→ GOAL OF THE EXERCISE: Write out exactly the lines below starting at the one containing "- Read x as" and ending at the one containing "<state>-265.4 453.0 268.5". Omit every picture.

→ SUPPLIED MATERIAL:
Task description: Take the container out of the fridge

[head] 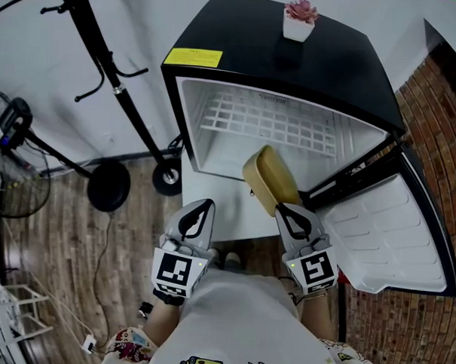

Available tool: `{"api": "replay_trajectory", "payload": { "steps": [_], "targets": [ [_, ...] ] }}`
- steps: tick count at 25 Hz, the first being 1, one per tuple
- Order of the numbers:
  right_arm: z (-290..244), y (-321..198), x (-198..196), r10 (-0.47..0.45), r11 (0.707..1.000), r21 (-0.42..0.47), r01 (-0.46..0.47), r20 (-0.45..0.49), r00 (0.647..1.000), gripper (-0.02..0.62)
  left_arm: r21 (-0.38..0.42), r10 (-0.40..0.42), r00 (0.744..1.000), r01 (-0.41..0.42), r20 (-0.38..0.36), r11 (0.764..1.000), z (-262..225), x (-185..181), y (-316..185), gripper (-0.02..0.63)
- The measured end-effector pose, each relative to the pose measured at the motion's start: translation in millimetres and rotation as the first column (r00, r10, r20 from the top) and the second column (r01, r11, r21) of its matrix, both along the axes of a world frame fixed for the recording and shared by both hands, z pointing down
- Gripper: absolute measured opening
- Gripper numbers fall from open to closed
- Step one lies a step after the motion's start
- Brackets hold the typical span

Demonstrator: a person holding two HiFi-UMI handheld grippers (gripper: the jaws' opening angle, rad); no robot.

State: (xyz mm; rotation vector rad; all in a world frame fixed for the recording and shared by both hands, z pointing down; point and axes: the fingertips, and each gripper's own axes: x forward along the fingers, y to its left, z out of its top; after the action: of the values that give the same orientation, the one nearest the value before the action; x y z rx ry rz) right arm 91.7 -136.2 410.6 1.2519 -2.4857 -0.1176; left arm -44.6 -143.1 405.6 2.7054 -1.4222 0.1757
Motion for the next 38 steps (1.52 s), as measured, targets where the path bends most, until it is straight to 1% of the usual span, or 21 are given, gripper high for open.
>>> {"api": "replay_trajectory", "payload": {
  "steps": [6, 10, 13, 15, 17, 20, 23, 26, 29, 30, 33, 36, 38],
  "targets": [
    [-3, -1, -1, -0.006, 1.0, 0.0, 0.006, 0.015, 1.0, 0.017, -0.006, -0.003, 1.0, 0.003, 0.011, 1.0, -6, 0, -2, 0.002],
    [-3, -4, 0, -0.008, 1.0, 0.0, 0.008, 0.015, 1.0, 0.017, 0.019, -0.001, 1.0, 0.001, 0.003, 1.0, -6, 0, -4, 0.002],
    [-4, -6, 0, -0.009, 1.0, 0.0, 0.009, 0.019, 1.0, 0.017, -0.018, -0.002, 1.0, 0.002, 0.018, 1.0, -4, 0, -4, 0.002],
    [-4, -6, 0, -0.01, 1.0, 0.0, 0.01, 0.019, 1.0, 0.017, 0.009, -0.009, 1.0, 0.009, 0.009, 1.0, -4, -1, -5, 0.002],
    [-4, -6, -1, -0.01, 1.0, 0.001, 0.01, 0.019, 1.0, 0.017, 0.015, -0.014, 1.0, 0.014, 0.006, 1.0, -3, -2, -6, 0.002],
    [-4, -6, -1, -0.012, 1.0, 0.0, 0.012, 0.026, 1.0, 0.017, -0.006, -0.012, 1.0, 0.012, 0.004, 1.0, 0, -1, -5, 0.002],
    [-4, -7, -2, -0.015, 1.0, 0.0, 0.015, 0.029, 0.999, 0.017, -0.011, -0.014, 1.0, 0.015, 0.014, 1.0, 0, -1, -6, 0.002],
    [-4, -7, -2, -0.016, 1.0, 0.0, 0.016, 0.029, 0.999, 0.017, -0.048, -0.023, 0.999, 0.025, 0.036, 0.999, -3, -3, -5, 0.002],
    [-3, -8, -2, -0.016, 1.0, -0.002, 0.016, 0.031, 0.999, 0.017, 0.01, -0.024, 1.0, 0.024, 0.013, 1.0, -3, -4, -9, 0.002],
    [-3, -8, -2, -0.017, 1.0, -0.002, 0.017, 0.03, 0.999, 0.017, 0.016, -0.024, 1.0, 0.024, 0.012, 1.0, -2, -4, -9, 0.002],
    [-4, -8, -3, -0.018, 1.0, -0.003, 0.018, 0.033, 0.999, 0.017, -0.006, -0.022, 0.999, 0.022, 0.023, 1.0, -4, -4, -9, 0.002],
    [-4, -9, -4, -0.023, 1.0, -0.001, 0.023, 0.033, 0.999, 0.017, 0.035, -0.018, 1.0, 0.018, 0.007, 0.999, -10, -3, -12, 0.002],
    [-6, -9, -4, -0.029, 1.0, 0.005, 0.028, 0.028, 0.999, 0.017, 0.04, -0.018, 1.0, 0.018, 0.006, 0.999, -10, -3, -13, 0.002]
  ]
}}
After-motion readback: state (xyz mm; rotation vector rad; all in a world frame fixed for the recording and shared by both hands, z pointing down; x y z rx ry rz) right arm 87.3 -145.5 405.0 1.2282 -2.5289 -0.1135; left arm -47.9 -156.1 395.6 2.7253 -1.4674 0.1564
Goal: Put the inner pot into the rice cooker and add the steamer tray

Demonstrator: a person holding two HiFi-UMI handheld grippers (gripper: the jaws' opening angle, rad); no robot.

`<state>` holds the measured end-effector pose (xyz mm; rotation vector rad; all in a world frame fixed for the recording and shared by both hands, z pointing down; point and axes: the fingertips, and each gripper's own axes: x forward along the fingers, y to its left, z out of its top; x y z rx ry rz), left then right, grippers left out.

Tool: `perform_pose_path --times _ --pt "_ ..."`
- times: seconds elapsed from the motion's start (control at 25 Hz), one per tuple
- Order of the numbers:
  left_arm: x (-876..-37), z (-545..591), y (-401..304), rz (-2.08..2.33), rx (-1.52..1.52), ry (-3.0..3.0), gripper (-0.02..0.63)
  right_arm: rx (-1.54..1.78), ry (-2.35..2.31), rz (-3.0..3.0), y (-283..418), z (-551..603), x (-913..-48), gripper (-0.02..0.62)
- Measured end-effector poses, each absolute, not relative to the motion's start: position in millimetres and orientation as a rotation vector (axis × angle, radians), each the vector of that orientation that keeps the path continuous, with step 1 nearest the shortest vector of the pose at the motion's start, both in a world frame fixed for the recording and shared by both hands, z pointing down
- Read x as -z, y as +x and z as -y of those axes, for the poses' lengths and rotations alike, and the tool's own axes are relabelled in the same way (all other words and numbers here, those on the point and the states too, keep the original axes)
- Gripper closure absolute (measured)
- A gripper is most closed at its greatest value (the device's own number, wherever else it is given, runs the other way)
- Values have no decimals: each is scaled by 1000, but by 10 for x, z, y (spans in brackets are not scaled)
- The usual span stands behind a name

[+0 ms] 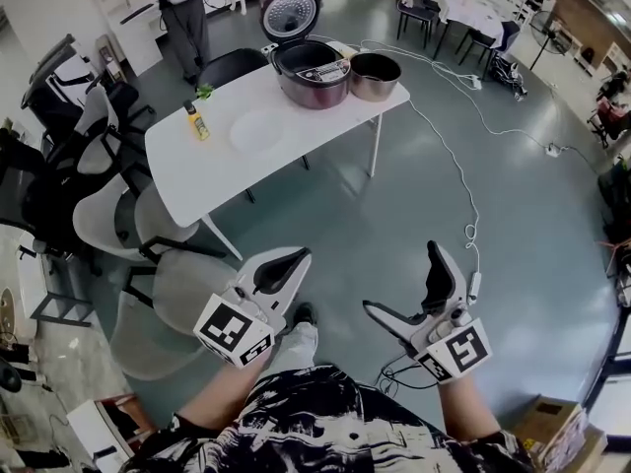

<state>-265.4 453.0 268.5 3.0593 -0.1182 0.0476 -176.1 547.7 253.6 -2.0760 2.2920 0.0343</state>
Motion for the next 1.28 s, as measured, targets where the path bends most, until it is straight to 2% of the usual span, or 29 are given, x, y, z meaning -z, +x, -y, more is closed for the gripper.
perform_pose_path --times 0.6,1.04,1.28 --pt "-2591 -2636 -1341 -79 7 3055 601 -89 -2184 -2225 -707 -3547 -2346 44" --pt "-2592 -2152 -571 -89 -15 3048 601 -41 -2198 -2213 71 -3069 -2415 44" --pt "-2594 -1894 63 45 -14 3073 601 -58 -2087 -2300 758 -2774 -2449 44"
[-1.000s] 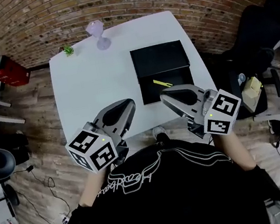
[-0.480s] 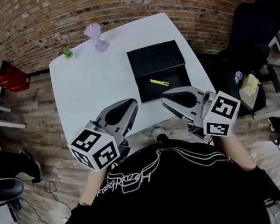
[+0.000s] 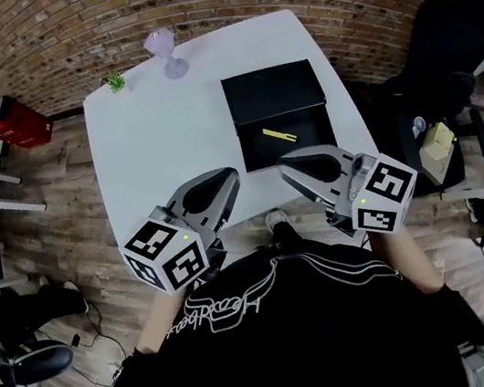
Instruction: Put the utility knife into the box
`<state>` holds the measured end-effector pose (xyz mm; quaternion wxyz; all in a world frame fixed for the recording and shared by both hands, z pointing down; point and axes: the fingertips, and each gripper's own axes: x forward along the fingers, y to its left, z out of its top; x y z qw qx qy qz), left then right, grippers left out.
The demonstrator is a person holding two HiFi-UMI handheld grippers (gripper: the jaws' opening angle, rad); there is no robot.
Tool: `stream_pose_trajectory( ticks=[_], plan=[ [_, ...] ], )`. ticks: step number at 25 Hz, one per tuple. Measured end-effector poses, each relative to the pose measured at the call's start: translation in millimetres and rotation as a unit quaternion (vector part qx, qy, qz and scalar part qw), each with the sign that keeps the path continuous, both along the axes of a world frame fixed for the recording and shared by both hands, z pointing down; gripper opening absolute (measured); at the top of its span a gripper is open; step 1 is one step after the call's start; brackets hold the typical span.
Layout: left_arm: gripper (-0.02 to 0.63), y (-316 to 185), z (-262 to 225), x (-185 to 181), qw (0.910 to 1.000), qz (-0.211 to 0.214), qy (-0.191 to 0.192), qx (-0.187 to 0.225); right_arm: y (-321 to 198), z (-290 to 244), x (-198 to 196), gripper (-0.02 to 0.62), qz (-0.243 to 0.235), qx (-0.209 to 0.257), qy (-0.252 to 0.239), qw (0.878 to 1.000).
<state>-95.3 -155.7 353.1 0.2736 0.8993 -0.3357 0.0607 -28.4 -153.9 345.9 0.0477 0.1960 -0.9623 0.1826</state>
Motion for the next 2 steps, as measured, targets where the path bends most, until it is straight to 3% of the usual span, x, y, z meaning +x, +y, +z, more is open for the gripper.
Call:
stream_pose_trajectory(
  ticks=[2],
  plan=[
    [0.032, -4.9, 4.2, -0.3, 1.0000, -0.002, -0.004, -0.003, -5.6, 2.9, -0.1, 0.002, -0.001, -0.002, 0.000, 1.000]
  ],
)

→ OUTPUT FOR THIS EXERCISE:
- Read x as -z, y as +x and z as -y of those axes, for the poses' lengths and rotations alike, and the tool's own axes are relabelled in the same way (all other words and numbers here, those on the point and the states too, keep the original axes)
- Gripper closure absolute (measured)
- A gripper is most closed at its greatest value (the device's own number, wherever else it is given, runs the other way)
- Values have no decimals: each is scaled by 1000, but by 10 for x, z, y (spans in brackets are not scaled)
- The usual span stands behind a name

[+0 ms] 

<state>-265.4 453.0 268.5 3.0593 -0.1182 0.0476 -176.1 547.7 253.6 -2.0760 2.2920 0.0343</state>

With that, the output is complete.